Tree branches scraped against the carriage as it rounded a sharp turn in the road, tilting dangerously to the side before righting itself.
“We are under attack! How could this have happened?” Elizabeth shouted, her face pale with fear. “Robert hired outriders to protect us against highwaymen.”
Madeline had been thinking the same thing. When they started their journey this morning, she had noted the number of men the duke had hired to protect the caravan and believed it excessive. After all, she had mused, she had seen nothing of the dangers she had heard about from her fellow travelers on the ship she and her mother had taken from New York to London.
According to their accounts, she could well understand the necessity in parts of London for protection, but not in the serene countryside. In London, they had spoken of overcrowding and unsanitary conditions, areas where crime was uncontrolled and families lived on rat-infested streets. They talked about places like Covent Garden and St. Giles Rookeries as being the worst of the worst, where if a visitor, new to London, ventured in, they might never find their way out.
But not here. Not in the countryside of serene and protected estates owned by landed gentry. Here she had felt safe…until now.
“Wait,” Madeline said as a chilling thought occurred to her. “When was the last time you remember seeing the outriders?”
Elizabeth’s attention snapped toward Madeline. “When we stopped for a meal this afternoon. I did not think anything of it until now. I suppose I assumed they were behind us. And then when our driver told us he had taken another route…”
“You did not see them, did you?”
Elizabeth shook her head slowly. “I did not.”
“Which means we are unprotected and in real danger. What could the men want who shot the driver?”
“To rob us…or worse.” Elizabeth’s eyes opened as wide as saucers. “We should jump.”
Madeline stole a glance out the window to try and calm down before panic gained a foothold. She must think clearly. The forest sped past in a blur. A person consumed with fear lacked the ability to survive—another of her mother’s many lessons. This was not the time to panic. This was the time for clear thinking.
“Jumping is a possibility,” Madeline shouted back over the constant clatter of the wheels as they churned over uneven ground. “But we’re the last carriage and the others are too far away to know what happened to us. By the time they realize we are not behind them, it will be too late.”
Elizabeth’s chin trembled as she gave a quick nod, understanding their predicament. If they jumped, there were no guarantees they would survive the fall. If by some miracle they did survive and hadn’t broken every bone in their body, they were alone. Alone in the woods, with it growing darker by the minute. The snow had increased and the temperature was dropping. Prime hunting time for four-legged animals or whoever had attacked their driver.

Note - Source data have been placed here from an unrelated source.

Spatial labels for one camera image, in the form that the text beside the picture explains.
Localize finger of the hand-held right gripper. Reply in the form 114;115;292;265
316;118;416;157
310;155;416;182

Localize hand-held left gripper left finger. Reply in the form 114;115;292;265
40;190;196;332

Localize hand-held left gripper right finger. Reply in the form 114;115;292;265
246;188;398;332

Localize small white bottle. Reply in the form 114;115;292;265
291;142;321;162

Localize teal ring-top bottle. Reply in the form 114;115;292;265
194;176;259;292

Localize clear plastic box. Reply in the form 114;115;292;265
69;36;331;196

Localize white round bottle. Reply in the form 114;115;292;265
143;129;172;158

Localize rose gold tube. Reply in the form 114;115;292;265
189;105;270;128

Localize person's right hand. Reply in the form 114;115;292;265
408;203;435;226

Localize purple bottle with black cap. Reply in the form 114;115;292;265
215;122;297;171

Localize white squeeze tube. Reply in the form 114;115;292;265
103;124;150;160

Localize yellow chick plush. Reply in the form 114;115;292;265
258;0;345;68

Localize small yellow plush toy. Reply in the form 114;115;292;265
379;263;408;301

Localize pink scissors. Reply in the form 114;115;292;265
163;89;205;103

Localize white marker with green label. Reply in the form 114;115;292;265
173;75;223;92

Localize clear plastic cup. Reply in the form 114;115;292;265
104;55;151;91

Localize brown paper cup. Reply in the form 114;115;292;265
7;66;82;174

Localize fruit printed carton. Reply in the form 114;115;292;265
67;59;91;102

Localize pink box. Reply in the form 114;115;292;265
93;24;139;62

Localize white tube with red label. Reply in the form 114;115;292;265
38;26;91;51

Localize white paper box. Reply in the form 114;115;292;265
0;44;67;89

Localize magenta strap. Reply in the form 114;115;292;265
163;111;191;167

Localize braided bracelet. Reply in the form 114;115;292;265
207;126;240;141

But they must gain control of the carriage.
Madeline saw that as their only chance. At the speed the carriage traveled, it would not take long for it to turn over or crash against a tree. None of which bode well for their survival.
They had only one option. They had to take control of the carriage.
“Please assist me out of my clothes.” Madeline said, trying to reach the drawstrings on the back of her dress as she turned around. “If I can reach the driver’s seat, and by some miracle the reins are there, I might be able to take control of the team of horses.”
Voicing her plan out loud appeared to soften the fear-lines around Elizabeth’s eyes. It had the opposite effect on Madeline.
The list of things that could go wrong was endless. Even if she managed to reach the driver’s seat, and even if the reins were there, controlling a team of four frightened horses seemed daunting.
The carriage rocked back and forth as Elizabeth fumbled with the drawstrings on Madeline’s dress. “You are mad. We should jump.”
“Whoever killed the driver is still out there. I’d rather we take our chances and try to outrun him in this carriage than on foot. And if we jump, there is a high probability that either one of us could break our legs, and then where would we be?”
“At the mercy of the men responsible for killing our driver,” Elizabeth said with a catch in her throat. She shuddered, her fingers pausing for a brief moment before resuming her task of loosening the ties on Madeline’s dress. “Promise me you will be careful. Have you done this before?”